What drives people to succeed? Is there a driving force or is there some quality deep within that helps facilitate the outcomes? Is it science? Psychology? Self-management? Or is it just that we need to better understand ourselves?

Know thyself
We are each a product of our education and training in which knowledge is gained and skill developed. From experience we discover where our strengths lie. In the process, we develop habits or ways of doing things. Some are borne out of deliberate practice, others as a result of rituals and the patterns they reinforce. Do you know your habits well enough to ensure they serve you well?

This is a topic of research carried out by Gretchen Rubin, for her publication Better than Before: Mastering the Habits of Our Everyday LivesShe proposes that each of differs in our attitude towards habits and in our aptitude for forming them. Furthermore, she suggests most of us follow patterns that fit into four broad categories.

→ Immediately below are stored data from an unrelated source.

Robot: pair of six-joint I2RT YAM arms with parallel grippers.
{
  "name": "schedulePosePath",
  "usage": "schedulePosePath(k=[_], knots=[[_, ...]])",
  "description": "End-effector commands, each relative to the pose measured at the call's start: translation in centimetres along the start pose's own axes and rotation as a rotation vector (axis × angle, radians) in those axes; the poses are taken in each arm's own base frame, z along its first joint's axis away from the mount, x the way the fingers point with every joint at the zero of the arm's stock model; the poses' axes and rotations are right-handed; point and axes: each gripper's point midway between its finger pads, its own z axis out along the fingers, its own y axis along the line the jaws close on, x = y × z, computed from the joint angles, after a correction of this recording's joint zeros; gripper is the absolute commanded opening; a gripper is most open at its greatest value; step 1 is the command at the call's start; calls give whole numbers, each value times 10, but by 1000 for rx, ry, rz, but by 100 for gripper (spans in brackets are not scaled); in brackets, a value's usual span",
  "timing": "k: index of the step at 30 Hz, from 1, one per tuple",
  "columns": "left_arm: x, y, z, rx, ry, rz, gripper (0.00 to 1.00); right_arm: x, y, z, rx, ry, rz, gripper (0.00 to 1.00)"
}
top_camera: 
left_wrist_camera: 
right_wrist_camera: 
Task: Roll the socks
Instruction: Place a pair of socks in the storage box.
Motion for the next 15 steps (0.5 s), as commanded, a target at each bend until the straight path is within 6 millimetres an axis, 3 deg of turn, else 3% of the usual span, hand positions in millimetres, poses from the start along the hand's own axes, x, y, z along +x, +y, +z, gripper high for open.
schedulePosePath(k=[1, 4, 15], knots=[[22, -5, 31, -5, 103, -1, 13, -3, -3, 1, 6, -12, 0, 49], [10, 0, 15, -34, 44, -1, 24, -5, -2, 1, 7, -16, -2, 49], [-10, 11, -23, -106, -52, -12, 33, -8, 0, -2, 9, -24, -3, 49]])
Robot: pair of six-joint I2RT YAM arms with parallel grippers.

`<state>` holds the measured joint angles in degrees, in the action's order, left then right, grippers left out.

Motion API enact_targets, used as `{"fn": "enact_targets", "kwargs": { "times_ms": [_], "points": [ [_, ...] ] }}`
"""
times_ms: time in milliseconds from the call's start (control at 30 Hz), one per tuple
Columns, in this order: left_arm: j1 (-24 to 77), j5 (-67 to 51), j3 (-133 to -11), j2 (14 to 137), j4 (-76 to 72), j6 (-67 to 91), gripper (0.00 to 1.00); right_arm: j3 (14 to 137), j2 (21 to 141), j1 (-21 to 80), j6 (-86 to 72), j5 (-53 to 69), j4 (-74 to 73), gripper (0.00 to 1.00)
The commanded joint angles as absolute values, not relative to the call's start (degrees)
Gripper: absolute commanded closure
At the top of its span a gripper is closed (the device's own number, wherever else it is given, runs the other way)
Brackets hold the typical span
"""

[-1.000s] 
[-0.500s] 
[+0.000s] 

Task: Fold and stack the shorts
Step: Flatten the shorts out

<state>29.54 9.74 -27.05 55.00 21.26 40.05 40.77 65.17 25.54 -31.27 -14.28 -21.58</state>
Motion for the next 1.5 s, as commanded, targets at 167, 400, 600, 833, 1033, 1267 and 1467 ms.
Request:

How do you respond to an expectation?
This is the key question that Rubin ponders in her research. She says it applies to inner and outer expectations. Inner expectations are those we have for ourselves personally whereas external ones are those imposed or set by others.

Rubin’s four broad categories are: upholders, questioners, obligers and rebels. She offers this questionnaire to help you self-diagnose your tendency.

What is the significance of the tendencies towards success?

Upholders 

  • respond to inner and outer expectations
  • are self-directed
  • keep resolutions and meet deadlines
  • have a strong instinct for self-preservation

However, they may also

  • struggle where expectations are unclear
  • feel obliged to meet expectations
  • feel uneasy when they know they are breaking the rules without powerful justification

Questioners

  • question all expectations and meet them only if justified
  • motivated by reason, logic and fairness
  • decide whether a course of action is a good idea with sound purpose
  • turn all expectations into inner expectations
  • intellectually engaged and diligent in their pursuits

However, they have

  •  preference for information and justification can become wearing for others and themselves
  •  tend to “over work” their diligence in evaluating expectations

Obligers

  • respond to outer expectations, struggle with inner expectations
  • excel at meeting external demands and deadlines
  • make great colleagues, family members and friends
  • reliable for others, depend on external accountability

However, they

  • don’t let others down but may let themselves down
  • resist inner expectations
  • difficult to self-motivate
  • may be susceptible to burnt out
  • have trouble telling people “no”
  • may be at risk of buckling under the weight of too much expecation

Rebels

  • resist all expectations – inner and outer
  • act from their own sense of choice, freedom resisting control, self-control, rules and expectations
  • establish and work toward their own goals and expectations
  • value authenticity and self-determination highly

However, they can

  • frustrate others when they refuse to do what they are asked
  • be unaffected by people relying on them, going against rules, deadlines or social etiquette
  • be at risk of igniting the spirit of opposition
  • frustrate themselves by their own rebellious nature in personal expectations

Managing your tendency for success
If these tendencies are hard-wired, as Rubin suggests, how do we manage them? As with change, there are a few key steps.

  • be self-aware – know your own tendencies
  • accept your habits – recognise their contribution to your success and areas to be managed
  • act – learn to counteract any negative tendencies by questioning yourself and your actions, noticing your own behaviour

It seems there are more questioners and obligers than upholders and rebels. When working with others, you will probably have more success if you consider their tendency and recognise the best way to work with it.

Success in all aspects of life
People who have worked out how to work with and “exploit” their tendency to their benefit as well as to offset its limitations tend to have the most success.

By understanding ourselves and others better, we help ourselves to build happier, healthier, and more productive lives.
~ Gretchen Rubin

Would this be useful for you in achieving greater success at work, at home or socially?

Source:
Rubin, Gretchen. 2015. To Form Successful Habits, Know What Motivates You. Harvard Business Review, 17 March 2015.